[Exercise aim] Give the listing again exactly, skipping any pictures it holds.

[Recorded data]
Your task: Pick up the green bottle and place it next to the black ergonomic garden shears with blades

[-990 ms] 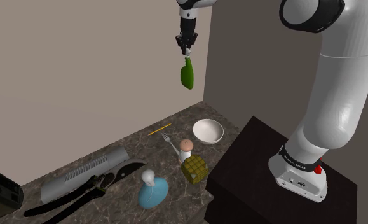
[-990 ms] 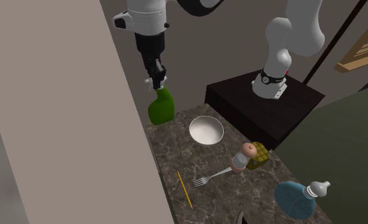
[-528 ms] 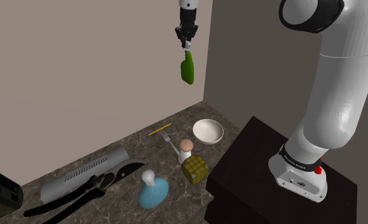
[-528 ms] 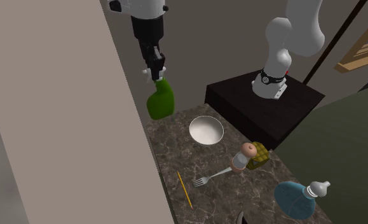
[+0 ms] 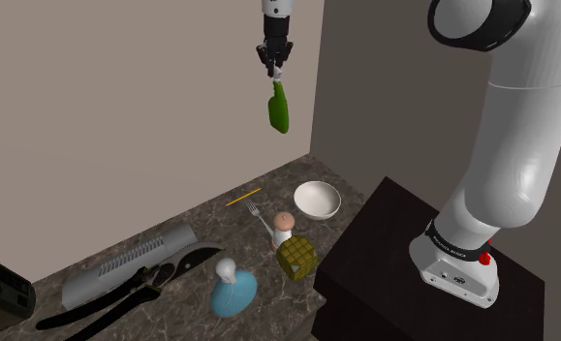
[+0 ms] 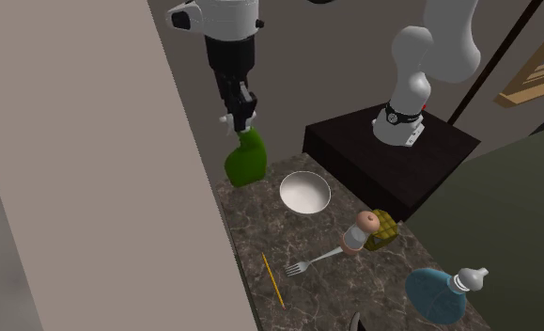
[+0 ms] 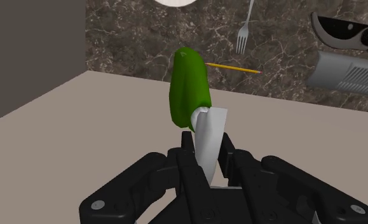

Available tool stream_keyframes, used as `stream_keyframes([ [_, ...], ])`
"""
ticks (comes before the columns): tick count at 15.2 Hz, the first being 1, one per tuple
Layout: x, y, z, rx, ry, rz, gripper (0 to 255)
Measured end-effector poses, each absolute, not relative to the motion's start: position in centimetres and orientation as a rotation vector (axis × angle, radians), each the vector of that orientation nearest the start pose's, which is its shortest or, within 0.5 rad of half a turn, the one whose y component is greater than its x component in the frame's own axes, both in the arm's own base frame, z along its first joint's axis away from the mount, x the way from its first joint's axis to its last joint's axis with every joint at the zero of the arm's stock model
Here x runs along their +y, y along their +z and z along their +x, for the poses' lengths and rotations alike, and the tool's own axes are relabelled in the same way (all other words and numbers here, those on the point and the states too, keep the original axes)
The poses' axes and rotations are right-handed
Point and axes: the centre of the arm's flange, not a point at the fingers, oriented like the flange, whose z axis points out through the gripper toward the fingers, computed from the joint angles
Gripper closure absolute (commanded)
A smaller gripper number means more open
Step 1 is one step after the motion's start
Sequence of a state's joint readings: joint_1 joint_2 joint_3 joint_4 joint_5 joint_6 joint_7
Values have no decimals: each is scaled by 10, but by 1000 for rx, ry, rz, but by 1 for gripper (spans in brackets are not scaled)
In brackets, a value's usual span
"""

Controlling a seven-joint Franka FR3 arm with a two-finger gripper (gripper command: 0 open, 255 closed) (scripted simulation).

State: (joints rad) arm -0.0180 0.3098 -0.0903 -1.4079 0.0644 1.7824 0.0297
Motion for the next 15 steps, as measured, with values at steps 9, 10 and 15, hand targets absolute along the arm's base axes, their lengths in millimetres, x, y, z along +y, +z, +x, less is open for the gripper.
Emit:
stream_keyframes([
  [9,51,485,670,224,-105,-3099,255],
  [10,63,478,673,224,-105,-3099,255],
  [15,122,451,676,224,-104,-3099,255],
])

[Response]
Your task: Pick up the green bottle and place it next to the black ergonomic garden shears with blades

[-990 ms] 
[-990 ms] 
[-528 ms] 
[-528 ms] 
[+0 ms] 
[+0 ms] 
[+0 ms] 

Available tool stream_keyframes, used as `stream_keyframes([ [_, ...], ])`
"""
ticks (comes before the columns): tick count at 15.2 Hz, the first being 1, one per tuple
Layout: x, y, z, rx, ry, rz, gripper (0 to 255)
Measured end-effector poses, each absolute, not relative to the motion's start: position in centimetres and orientation as a rotation vector (axis × angle, radians), each the vector of that orientation nearest the start pose's, which is its shortest or, within 0.5 rad of half a turn, the one whose y component is greater than its x component in the frame's own axes, both in the arm's own base frame, z along its first joint's axis away from the mount, x the way from its first joint's axis to its last joint's axis with every joint at the zero of the arm's stock model
Here x runs along their +y, y along their +z and z along their +x, for the poses' lengths and rotations alike, and the tool's own axes are relabelled in the same way (all other words and numbers here, those on the point and the states too, keep the original axes)
The poses' axes and rotations are right-handed
Point and axes: the centre of the arm's flange, not a point at the fingers, oriented like the flange, whose z axis points out through the gripper toward the fingers, computed from the joint angles
Gripper closure absolute (commanded)
A smaller gripper number means more open
Step 1 is one step after the motion's start
Sequence of a state's joint readings: joint_1 joint_2 joint_3 joint_4 joint_5 joint_6 joint_7
Values have no decimals: each is scaled by 10, but by 1000 for rx, ry, rz, but by 1 for gripper (spans in brackets are not scaled)
In brackets, a value's usual span
"""

Controlling a seven-joint Franka FR3 arm with a two-finger gripper (gripper command: 0 open, 255 closed) (scripted simulation).

State: (joints rad) arm -0.0180 0.3098 -0.0903 -1.4079 0.0644 1.7824 0.0297
Motion for the next 15 steps, as measured, with values at steps 9, 10 and 15, hand targets absolute along the arm's base axes, their lengths in millimetres, x, y, z along +y, +z, +x, less is open for the gripper.
Emit:
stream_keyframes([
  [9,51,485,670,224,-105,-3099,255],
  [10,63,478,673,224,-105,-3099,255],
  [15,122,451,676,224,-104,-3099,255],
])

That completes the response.